La BCE est très frileuse dans la révélation de ce taux terminal ainsi que de son estimation du taux d'équilibre. Pour l'instant, elle ne fait référence qu'à l'observation de ce que les marchés interprètent comme taux terminal : la courbe forward de l'OIS à 5 ans (en considérant le pic à chaque date). Pour la zone euro, ce signal situe le taux terminal à 2,5%. Ce signal est loin d'une estimation empirique et varie en fonction du cycle, de la politique monétaire, mais aussi de forces structurelles qui peuvent déplacer la valeur de long terme du taux d'équilibre. Ce sont ces forces qui ont fait tomber ce taux d'équilibre de 3% à moins de 0% au cours des trois dernières décennies. C'est la très forte incertitude sur l'orientation et l'ampleur de ces forces structurelles (démographie, mondialisation, déséquilibre épargne-investissement, digitalisation, transition énergétique) qui rendent très complexe sa projection dans cette phase de mutations, de volatilité et de fréquence accrue des chocs. C'est ainsi que la BCE se réserve, réunion par réunion, de définir son évaluation du taux terminal ainsi que la vitesse de convergence vers celui-ci.
C'est sur l'accélération de cette vitesse que la BCE a surpris récemment en revisitant son arbitrage entre stabilisation de l'inflation et stabilisation de l'activité en faveur de la première. Elle a affirmé que la prudence n'est plus de mise. Les considérations, selon lesquelles la politique monétaire n'est pas le bon remède en cas de choc d'offre, ne sont plus prioritaires. La détermination est sa nouvelle devise. Elle souhaite minimiser le risque d'un résultat futur très négatif sur l'inflation, car elle estime que le coût de sous-estimer la persistance de l'inflation est désormais supérieur au coût de la surestimer. Et ceci pour trois raisons. D'abord, parce que l'incertitude sur la persistance de l'inflation est très élevée. Ensuite, parce que cette persistance menace la crédibilité de la BCE. Enfin, parce que les coûts d'une action tardive sont potentiellement très élevés. En effet, la sensibilité de l'activité à la politique monétaire s'est réduite au cours des années et le taux de sacrifice pour stabiliser l'inflation a augmenté.

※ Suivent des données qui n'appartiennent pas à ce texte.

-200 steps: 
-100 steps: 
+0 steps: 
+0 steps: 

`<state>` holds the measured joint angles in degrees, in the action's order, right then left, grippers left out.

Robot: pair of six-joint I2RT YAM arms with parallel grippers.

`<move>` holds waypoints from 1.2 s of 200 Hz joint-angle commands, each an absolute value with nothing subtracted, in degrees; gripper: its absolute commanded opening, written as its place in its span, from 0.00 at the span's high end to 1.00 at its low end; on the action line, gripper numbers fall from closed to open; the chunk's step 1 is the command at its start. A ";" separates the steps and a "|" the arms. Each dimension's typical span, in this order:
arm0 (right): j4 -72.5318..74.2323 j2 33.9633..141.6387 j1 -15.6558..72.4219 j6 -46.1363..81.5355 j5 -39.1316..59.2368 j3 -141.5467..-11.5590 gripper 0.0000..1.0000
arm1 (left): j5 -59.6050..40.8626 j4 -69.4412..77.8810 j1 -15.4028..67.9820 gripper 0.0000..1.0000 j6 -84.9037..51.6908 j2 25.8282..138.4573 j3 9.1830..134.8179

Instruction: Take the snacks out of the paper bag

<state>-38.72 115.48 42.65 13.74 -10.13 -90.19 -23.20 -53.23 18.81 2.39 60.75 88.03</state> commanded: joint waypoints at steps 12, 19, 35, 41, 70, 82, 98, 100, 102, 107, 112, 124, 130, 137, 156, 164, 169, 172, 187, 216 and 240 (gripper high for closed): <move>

C'est à la lumière de ces considérations que nous avons révisé nos prévisions de taux directeur en projetant une remontée de 75pb en octobre, suivie d'une hausse de 50pb en décembre et que nous avons anticipé au mois de février la hausse suivante de 25pb. Ces actions conduisent à un taux de refinancement légèrement supérieur au taux terminal révélé par les marchés aujourd'hui.
Ainsi, la stratégie d'une normalisation prudente à un rythme constant permettant une correction moins coûteuse en cas d'erreur immédiate n'est plus la stratégie préférée. La volonté de courber la demande pour éteindre certains des moteurs qui alimentent l'inflation prend un risque délibéré sur la croissance.

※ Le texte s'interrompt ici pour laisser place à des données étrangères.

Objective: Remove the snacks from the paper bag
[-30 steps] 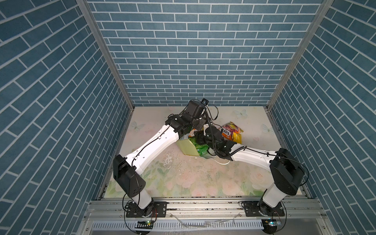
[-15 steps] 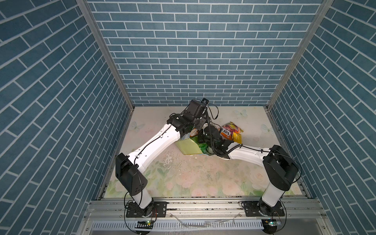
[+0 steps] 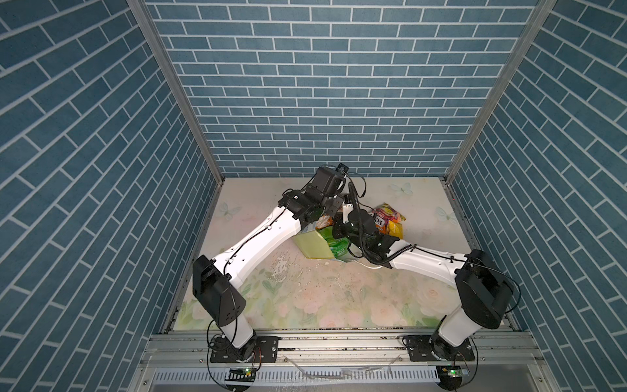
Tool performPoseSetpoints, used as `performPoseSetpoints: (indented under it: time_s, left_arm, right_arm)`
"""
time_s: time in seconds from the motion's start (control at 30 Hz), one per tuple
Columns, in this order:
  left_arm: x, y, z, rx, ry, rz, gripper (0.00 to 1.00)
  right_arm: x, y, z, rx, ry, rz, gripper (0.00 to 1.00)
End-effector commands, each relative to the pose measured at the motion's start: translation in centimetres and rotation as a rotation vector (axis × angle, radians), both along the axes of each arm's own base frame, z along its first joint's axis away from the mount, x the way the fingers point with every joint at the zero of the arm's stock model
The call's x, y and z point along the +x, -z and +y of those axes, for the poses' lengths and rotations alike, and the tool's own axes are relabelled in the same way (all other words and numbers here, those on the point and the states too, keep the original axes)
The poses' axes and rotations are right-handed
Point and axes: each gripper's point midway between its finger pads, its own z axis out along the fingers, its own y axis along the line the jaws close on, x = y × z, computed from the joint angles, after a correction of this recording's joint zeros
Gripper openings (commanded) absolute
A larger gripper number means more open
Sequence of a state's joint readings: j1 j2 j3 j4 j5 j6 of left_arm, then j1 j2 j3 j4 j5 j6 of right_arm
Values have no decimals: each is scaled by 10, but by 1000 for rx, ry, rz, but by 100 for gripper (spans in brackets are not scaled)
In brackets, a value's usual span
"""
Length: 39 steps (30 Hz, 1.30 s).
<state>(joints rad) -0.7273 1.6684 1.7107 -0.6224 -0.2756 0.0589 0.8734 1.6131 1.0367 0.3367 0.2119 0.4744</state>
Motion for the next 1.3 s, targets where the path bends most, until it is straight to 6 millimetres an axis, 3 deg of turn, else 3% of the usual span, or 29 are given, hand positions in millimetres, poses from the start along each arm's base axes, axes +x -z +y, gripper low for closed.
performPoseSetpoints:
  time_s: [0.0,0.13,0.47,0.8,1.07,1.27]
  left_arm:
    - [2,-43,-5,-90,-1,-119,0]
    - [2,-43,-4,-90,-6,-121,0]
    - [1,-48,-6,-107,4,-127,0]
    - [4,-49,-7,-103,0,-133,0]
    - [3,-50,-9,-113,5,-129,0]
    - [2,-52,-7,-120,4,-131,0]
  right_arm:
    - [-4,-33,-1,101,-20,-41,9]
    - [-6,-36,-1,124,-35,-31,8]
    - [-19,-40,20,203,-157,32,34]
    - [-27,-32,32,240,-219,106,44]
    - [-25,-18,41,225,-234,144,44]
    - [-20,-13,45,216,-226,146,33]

Le maintien de la flexibilité dans le réinvestissement des remboursements des titres arrivant à échéance, détenus dans le portefeuille du programme d'achats d'urgence (PEPP), reste comme une assurance que tout affaiblissement asymétrique de la croissance ne se traduise pas par de la fragmentation dans la transmission de la politique monétaire alimentant l'instabilité financière.

La BCE a décidé d'augmenter ses trois taux d'intérêt directeurs de 75 points de base. La prudence n'est plus de mise. Les considérations, selon lesquelles la politique monétaire n'est pas le bon remède en cas de choc d'offre, ne sont plus prioritaires. La détermination est la nouvelle devise de la BCE. Elle souhaite minimiser le risque d'un résultat futur très négatif sur l'inflation.